Before Covid-19 I did most of my work at Good Dirt Clay Studio. In March I carved out a work space in a storage shed at my house. It’s very different working alone in this space compared to working with other people at Good Dirt. I miss the people and the energy that comes from working in a community studio, but I am also enjoying my new work space and very grateful that I have a place where I can continue working.

The houses have changed since Covid-19. Some of the changes come from working in a different space with different tools. For example, I don’t have a slab roller at home so I roll out all of my slabs by hand and they can only be as wide as my rolling pin. Other changes have more to do with the design of the houses which may be a reflection of our current isolation. Windows have become smaller, stairs to the front doors are higher, and some of the latest houses look more like forts or fortresses than houses.” – Frank Jackson

Frank Jackson received his BFA in painting and an MFA in printmaking. He then got a library degree (MLS) and worked as an art librarian at museums, archives and university art history departments until 2016. Frank has always loved ceramics and knew that it was something he wanted to pursue one day. Since 2016 he has worked exclusively in ceramics on a full-time basis.

Frank1

Lyndon House Arts Center introduces Lobby Case, featuring small objects an sculpture by Athens based artists. The debut installation is by  Eli Saragoussi and will be on view February 7 - April 30, 2020. Lobby Case exhibits will rotate quarterly.

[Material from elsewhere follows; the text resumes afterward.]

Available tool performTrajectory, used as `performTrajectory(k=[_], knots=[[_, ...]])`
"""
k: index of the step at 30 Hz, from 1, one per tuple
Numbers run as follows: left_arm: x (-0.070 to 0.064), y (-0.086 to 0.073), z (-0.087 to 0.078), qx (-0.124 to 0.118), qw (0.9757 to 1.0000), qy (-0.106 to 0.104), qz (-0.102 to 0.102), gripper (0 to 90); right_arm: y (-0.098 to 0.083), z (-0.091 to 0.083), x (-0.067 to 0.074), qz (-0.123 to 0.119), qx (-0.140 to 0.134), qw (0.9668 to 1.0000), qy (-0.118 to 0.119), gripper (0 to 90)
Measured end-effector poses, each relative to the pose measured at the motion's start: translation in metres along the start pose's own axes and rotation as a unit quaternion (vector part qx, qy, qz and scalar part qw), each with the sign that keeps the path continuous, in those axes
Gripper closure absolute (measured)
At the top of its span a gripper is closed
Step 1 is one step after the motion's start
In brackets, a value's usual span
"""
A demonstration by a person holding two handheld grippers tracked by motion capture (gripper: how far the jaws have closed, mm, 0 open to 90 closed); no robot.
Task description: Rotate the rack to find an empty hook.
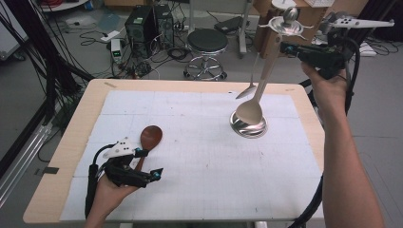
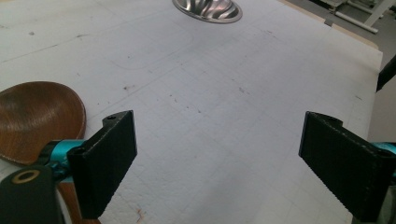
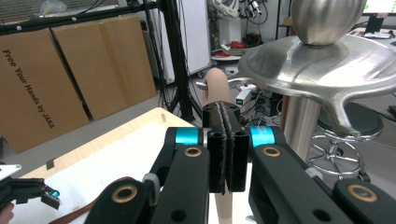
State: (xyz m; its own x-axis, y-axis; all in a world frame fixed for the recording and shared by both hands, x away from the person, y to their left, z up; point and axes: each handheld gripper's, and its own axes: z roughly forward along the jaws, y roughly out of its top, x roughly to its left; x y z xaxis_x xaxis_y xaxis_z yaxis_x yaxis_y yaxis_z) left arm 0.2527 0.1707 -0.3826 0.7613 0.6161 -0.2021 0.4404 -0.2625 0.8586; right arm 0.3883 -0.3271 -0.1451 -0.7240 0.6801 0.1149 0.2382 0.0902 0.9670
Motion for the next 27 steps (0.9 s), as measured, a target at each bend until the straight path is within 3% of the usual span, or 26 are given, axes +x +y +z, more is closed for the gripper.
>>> performTrajectory(k=[12,27], knots=[[0.000,0.000,0.001,0.001,1.0000,0.000,0.001,11.8,0.000,0.001,-0.001,0.001,0.000,1.0000,-0.003,89.8],[0.000,0.000,0.001,0.001,1.0000,0.000,0.002,11.8,0.000,0.017,0.006,-0.005,-0.006,1.0000,-0.003,89.8]])
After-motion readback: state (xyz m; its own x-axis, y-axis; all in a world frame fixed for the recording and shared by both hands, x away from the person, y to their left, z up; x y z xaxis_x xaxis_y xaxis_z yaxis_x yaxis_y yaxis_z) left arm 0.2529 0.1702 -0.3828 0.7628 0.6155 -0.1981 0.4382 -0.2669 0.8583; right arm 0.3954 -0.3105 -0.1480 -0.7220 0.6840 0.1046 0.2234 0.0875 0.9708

"Dioramas have always been a source of inspiration. Visiting the taxidermy animals displayed in their painted environments in a natural history museum, has been a highlight. So, having the opportunity to build a tiny world within a contained, diorama-like space was a treat and pushed me to explore different techniques and work with new materials.Utilizing hand cut figures from a music video set I designed for my band Baby Tony and The Teenies, I constructed a whole new world for the figures to reside in. With this installation, I hope to give viewers a chance to immerse themselves in a whimsical place full of quirky characters and join me in leaving behind this reality if only for a moment.To complement the installation, my partner Max Boyd has created a soundscape called “Immaterial Gold” which can be accessed by scanning the QR code on the glass. To become fully absorbed into this little world, give it a listen!” - Eli Saragoussi

Elinor Saragoussi, from Denver, Colorado, is currently based in Athens, GA. She works with a variety of mediums, including felt, set design/installation and illustration to create fantastical, colorful works. Elinor has a biology degree from the University of Colorado, and is also a musician who sings and plays bass in her band Baby Tony and The Teenies.